Description of the task: Repeat the entire listing exactly as written.

Source material:
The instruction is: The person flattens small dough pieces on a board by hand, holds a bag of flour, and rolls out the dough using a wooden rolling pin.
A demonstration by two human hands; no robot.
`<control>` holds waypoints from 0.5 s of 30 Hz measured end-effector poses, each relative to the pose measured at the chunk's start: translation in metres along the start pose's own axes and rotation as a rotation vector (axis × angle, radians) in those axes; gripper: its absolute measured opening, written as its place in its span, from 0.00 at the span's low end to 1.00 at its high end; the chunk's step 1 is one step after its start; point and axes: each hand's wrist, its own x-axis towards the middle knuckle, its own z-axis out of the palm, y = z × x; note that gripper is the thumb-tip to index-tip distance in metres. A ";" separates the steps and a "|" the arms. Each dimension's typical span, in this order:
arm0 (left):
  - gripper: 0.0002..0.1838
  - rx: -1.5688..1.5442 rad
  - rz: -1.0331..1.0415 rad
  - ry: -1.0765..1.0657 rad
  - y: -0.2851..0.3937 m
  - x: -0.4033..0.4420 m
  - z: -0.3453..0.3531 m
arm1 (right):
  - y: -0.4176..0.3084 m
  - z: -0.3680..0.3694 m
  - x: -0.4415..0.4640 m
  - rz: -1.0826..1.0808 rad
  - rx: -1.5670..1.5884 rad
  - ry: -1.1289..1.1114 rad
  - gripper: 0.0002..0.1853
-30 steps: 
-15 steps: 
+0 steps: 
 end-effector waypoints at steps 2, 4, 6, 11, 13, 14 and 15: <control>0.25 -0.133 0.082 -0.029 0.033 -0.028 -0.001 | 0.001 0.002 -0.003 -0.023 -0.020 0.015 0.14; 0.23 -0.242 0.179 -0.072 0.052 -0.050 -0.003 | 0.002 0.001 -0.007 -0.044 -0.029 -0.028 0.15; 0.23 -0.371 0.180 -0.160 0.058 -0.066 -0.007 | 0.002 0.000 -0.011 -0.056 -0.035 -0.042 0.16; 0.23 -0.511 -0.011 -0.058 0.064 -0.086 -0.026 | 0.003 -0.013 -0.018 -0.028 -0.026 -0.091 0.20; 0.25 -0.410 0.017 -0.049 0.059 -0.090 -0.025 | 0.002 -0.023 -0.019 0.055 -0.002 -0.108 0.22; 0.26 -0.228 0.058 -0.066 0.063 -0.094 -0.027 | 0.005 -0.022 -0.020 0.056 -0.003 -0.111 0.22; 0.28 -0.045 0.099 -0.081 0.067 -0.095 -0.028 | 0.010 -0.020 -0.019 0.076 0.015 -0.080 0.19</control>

Completed exercise:
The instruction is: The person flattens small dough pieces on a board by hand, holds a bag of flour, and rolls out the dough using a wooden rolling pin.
A demonstration by two human hands; no robot.
`<control>` holds waypoints from 0.5 s of 30 Hz measured end-effector poses, each relative to the pose measured at the chunk's start: translation in metres along the start pose's own axes and rotation as a rotation vector (axis × angle, radians) in those axes; gripper: its absolute measured opening, written as its place in its span, from 0.00 at the span's low end to 1.00 at its high end; the chunk's step 1 is one step after its start; point and axes: each hand's wrist, its own x-axis towards the middle knuckle, its own z-axis out of the palm, y = z × x; note that gripper is the thumb-tip to index-tip distance in metres. A ";" separates the steps and a "|" the arms. Each dimension's typical span, in this order:
arm0 (left):
  - gripper: 0.0002..0.1838
  - rx: -1.5688..1.5442 rad
  - rz: -1.0331..1.0415 rad
  - ry: -1.0765..1.0657 rad
  - y: -0.2851..0.3937 m
  - x: -0.4033..0.4420 m
  - z: -0.3453..0.3531 m
arm1 (right):
  - y: -0.4176..0.3084 m
  - z: -0.3680..0.3694 m
  - x: -0.4415..0.4640 m
  - rz: -1.0826..1.0808 rad
  - rx: -1.5670..1.5884 rad
  - ry: -1.1289..1.1114 rad
  - gripper: 0.0002..0.1853
-30 steps: 
-15 steps: 
+0 steps: 
 end-effector waypoints at steps 2, 4, 6, 11, 13, 14 and 15: <control>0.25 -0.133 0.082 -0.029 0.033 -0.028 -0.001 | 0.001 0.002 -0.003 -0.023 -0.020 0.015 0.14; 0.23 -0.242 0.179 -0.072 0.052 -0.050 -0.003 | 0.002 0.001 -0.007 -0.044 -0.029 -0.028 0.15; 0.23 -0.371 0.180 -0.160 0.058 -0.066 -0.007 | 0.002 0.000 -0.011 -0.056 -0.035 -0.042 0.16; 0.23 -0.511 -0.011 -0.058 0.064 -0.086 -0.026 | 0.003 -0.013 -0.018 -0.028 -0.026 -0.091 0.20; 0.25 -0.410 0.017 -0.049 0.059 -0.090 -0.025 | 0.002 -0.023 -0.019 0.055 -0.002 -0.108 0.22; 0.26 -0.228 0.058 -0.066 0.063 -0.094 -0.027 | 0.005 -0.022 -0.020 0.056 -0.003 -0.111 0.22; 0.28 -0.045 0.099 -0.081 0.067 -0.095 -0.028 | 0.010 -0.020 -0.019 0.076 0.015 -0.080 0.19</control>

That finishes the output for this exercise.